Certainly man/animal hybrids have been a staple of mythology in multiple cultures since time immemorial, but these myths were born before the development of natural selection and evolution, before the discovery of DNA and the genome. Many of the accounts of the Goat man tell of "science gone wrong" and the creation of a gene-spliced monster.

Brian Regal assistant professor of the history of science at Kean University gave a series of lectures in 2009 regarding the impact of Darwin's theory of natural selection on the werewolf myth and explains why these hybrids are impossible.
 “The spread of the idea of evolution helped kill off the werewolf because a canid-human hybrid makes no sense from an evolutionary point of view,”
Surely the same can be said regarding a goat/man hybrid. The species involved here are simply too far removed into evolutionary terms, to create a hybrid.

You can listen to Regal's interview with the Monster Talk team, entitled Darwin .Vs the Wolfman, here.

So with no ACTUAL spate of sightings and no clear financial gain, what is the interest in three extremely popular sites, entertainment sites mind you, and the Metro publishing these stories?

I think there's a Slender-Man-esqe feel to what's on offer here, the only major difference being Goat Man having something of a folklore antecedent, albeit a not particularly old one-(the earliest Goat Man reports date to 1952 and the early 1940s), where this antecedent was pure invention in the case of Slender-man. Is this perhaps an attempt here to create another modern-myth, a viral monster in the ilk of SM and the Black eyed children? That interest would certainly generate a whole ton of hits for sites quick enough to get the jump on a surge in interest.

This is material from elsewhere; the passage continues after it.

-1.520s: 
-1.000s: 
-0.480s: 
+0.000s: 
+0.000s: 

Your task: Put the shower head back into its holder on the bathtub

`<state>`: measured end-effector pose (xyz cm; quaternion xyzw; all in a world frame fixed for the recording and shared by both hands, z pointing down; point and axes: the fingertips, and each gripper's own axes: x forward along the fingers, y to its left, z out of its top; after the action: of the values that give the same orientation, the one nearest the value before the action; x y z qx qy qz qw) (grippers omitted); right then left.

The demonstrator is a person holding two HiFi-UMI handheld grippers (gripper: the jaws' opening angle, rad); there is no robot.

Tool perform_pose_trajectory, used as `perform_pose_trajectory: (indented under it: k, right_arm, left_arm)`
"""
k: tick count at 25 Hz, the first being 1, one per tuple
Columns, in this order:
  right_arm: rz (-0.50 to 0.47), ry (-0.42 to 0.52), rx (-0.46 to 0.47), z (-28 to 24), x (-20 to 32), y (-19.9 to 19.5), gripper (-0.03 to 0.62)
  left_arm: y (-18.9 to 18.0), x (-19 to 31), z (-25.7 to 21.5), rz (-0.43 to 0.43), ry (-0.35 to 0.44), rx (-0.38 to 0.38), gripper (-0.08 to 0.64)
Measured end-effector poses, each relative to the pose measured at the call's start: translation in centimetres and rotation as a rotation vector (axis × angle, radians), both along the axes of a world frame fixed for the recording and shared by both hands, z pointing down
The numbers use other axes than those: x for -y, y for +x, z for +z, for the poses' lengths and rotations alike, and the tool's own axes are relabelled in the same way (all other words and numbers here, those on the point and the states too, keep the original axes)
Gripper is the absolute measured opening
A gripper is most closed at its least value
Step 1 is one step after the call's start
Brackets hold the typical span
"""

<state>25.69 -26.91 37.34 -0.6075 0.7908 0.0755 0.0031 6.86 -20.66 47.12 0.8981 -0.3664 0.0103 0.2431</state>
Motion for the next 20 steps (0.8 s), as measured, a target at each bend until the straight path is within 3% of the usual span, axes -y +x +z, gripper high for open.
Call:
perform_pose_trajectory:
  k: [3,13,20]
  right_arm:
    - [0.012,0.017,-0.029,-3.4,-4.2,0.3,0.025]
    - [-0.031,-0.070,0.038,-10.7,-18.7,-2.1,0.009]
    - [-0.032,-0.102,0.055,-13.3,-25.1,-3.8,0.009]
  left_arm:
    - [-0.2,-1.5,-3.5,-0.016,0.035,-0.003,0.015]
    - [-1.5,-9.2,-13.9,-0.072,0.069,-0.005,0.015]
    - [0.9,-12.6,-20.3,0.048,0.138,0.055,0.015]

We are in a unique position looking at this develop at this time, because it won't be long until the preponderance of these stories begins to generate actual sightings. The more attention Goat man gets, the further to the forefront of people's mind he becomes, the more likely hoaxers and those vulnerable to misattribution are to begin sighting the beast.

What we are seeing is a self fulfilling prophecy in reverse. A rash of sightings has not sparked an internet frenzy, but an internet frenzy may likely spark a rash of "sightings".